EXERCISE PROMPT » Reproduce exactly the lines of the material beneath, from the line that contains "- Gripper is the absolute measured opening" to the line that contains "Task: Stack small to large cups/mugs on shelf", both included, and no other lines.

GIVEN DATA »
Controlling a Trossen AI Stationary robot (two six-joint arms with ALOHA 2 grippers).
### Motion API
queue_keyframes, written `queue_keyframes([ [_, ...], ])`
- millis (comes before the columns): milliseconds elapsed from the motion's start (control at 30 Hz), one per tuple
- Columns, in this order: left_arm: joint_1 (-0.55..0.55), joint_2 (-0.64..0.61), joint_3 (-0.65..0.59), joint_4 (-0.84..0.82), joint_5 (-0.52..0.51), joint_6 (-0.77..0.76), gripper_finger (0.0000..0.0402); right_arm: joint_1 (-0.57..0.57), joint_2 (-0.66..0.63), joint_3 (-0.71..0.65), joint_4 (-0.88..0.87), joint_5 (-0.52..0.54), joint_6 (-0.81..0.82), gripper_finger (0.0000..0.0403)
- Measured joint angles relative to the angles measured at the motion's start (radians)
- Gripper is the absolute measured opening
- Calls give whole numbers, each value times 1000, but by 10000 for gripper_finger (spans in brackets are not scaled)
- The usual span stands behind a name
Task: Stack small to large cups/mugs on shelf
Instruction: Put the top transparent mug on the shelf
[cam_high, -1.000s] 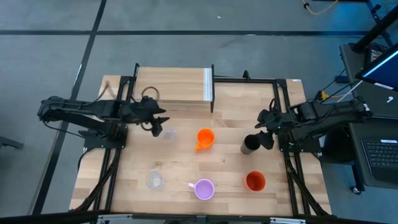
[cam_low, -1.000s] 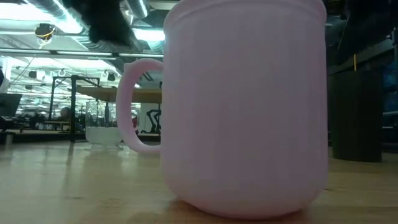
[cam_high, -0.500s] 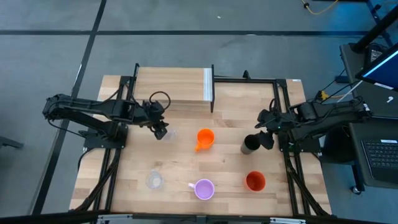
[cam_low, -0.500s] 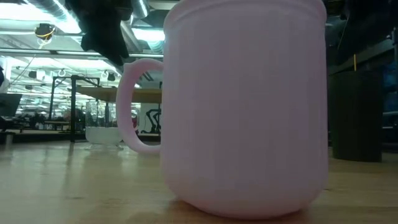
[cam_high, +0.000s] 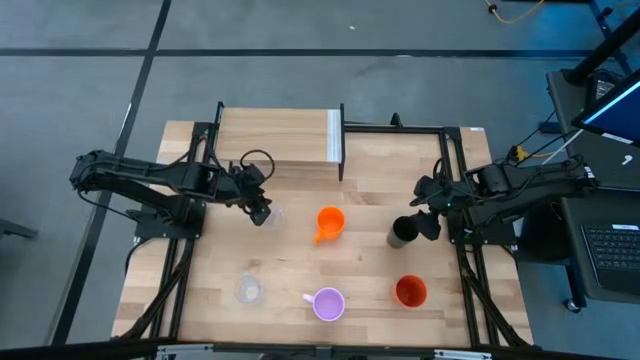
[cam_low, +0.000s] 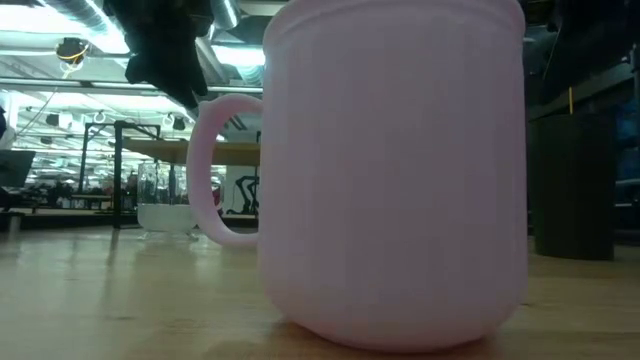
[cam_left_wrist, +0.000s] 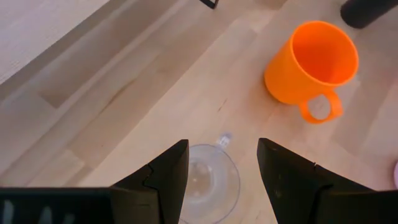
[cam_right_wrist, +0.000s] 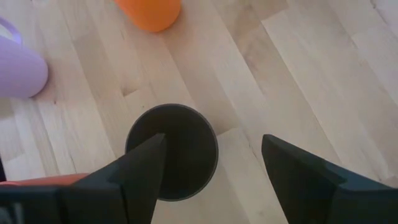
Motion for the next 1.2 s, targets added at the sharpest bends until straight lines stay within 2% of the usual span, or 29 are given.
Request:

WRITTEN ANSWER »
- Gripper is the absolute measured opening
- Calls give whole numbers, each value times 1000, but by 10000 for gripper_finger (spans in brackets are not scaled)
- The usual span stands behind a name
Task: Stack small to large cups/mugs on shelf

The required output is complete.